Failing to find an apparent bug in our system, I decided to go back to basics and test the
tester, vdbench, in this case.
It looks like I've hit a bug where data validation errors are spuriously generated. Collegues
have verified this is other systems my sanity, also seeing similar same results. The following
reproducing test uses a local file for the device/lun for each run (the underlying filesytem
seems to make no difference to the results).
Vdbench is vdbench50407.
For this test, only iorate is changed to trigger the issue. When iorate is < ~176 test runs
generally succeed, and generally fail above this, the results vary. Each failure is an apparent
data validation error as reported by vdbench.
Unless we've missed something, as far as we understand, all these tests should pass.
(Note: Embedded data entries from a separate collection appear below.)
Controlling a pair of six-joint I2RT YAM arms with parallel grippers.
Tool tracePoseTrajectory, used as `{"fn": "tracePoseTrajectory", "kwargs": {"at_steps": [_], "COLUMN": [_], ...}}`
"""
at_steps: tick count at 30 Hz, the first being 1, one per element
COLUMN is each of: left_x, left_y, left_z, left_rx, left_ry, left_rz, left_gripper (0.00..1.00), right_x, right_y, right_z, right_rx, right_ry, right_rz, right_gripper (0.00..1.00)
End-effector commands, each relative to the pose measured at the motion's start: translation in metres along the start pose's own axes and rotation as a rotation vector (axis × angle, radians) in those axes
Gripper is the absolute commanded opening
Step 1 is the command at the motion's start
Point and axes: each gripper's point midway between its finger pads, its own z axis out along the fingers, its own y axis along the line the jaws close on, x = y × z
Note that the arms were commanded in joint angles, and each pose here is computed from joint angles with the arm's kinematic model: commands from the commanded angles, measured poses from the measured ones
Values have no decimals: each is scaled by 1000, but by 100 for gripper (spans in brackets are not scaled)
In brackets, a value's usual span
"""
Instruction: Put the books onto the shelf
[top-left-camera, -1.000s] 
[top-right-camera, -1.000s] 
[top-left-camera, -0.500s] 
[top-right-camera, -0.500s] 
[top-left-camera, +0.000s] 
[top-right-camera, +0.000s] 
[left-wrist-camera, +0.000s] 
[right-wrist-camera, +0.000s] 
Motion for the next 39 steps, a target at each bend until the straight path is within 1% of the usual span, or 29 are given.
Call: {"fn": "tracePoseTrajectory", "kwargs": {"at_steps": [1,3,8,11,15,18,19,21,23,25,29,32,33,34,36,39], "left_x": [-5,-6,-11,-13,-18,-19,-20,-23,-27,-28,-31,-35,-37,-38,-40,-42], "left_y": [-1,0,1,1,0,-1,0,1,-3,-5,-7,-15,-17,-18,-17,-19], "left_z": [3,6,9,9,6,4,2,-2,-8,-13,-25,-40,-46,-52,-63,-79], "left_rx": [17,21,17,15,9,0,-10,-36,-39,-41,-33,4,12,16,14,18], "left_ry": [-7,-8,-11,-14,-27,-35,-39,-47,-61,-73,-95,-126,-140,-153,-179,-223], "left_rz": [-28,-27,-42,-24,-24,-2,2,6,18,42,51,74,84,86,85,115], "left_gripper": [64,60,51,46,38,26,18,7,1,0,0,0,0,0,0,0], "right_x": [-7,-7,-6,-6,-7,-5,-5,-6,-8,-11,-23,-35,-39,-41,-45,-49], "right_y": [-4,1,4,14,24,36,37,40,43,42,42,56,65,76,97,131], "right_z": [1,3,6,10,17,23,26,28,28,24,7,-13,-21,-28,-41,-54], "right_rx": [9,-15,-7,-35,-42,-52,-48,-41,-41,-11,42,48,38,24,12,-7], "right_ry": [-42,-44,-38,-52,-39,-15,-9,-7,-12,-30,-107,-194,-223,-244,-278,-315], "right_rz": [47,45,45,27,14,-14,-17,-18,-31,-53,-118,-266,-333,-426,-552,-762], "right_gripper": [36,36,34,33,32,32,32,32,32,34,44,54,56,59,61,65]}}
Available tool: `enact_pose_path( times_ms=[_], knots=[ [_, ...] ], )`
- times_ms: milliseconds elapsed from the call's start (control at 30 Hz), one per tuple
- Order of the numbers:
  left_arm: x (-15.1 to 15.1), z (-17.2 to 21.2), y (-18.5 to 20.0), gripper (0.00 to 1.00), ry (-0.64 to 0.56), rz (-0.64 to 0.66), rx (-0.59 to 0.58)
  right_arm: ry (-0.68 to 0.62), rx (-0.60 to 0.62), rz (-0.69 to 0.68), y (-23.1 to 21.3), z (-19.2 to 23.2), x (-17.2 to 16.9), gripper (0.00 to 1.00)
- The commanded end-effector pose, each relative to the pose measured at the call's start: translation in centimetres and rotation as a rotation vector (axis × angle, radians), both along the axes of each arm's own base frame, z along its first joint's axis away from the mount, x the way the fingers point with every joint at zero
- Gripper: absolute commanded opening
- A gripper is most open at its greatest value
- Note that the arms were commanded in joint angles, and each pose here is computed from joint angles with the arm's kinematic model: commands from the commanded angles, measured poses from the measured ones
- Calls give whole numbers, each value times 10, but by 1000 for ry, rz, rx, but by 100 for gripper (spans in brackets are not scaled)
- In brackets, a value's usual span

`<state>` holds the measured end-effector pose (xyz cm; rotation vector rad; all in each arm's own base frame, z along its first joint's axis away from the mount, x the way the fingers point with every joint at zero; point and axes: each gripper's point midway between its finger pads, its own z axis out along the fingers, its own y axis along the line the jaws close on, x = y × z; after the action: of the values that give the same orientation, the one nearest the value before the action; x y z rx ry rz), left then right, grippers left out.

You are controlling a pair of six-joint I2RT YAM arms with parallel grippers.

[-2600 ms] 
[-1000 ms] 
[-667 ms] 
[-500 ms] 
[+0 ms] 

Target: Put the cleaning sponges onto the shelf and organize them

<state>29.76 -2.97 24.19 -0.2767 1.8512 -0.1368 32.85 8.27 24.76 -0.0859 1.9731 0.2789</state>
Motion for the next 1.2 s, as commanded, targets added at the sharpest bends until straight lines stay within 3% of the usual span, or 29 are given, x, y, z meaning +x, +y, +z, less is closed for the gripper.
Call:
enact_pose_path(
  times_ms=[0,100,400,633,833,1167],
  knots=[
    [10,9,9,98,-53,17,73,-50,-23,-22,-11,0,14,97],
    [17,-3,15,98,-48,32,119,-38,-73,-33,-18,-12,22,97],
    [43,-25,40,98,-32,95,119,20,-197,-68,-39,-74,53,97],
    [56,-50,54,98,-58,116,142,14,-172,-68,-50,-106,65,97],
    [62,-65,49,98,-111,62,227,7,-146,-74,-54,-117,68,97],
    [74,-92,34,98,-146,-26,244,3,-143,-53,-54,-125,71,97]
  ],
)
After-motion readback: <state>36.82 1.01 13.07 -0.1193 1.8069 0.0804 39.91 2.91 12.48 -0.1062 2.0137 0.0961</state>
To reproduce (with all files produced under sub directory $top/), with the assumption of free
{
typeset top="$(pwd)/test.vdbench"
mkdir -p "$top"
find "$top/" -depth -mindepth 1 -delete
cat <<. >"$top/parmfile"
data_errors=1
journal=noflush
validate=read
sd=sd1,openflags=o_direct,lun=\$lun,journal=\$journal
wd=wd1,sd=sd1,seekpct=eof,rdpct=50
rd=rd1,warmup=0,elapsed=10,interval=2,maxdata=0,iorate=\$iorate,threads=1,wd=wd1,xfersize=2.5k
.
typeset -a tests=()
for iorate in 1 4 16 64 $(seq 128 2 256) 257 1024 2048
do
(
typeset test="$top/test.iorate-$iorate"
mkdir -p "$test"
truncate -s 1G "$test/dev"
vdbench -p "$((5070 + $iorate))" -o "$test" -f "$top/parmfile" "lun=$test/dev" "journal=$test" "iorate=$iorate" -vq
typeset rc="${?#0}"
printf "%s %s\\n" "$iorate" "${rc:+fail:rc=}${rc:-success}" >>"$test.rc"
) &
tests+=("$!")
((${#tests[@]} < 4)) || { wait "${tests[0]}"; tests=("${tests[@]:1}"); }
done
wait
printf "%8s %s\\n" "iorate" "test-result" $(cat "$top/"*".rc" | sort -n) | tee "$top/results"
}
Vdbench error log, created 09:01:35 Mar 09 2020 UTC
Error log. If there are no error messages beyond this line then there were no Data Validation or I/O errors.
09:01:36.416 localhost-0: Created new mmap file: .../test.vdbench/test.iorate-154/vdbench.sd1.mmap.0 mmap size: 409.602k
09:01:36.418 localhost-0: Allocating Data Validation map: 419,432 one-byte entries for each 2,560-byte block.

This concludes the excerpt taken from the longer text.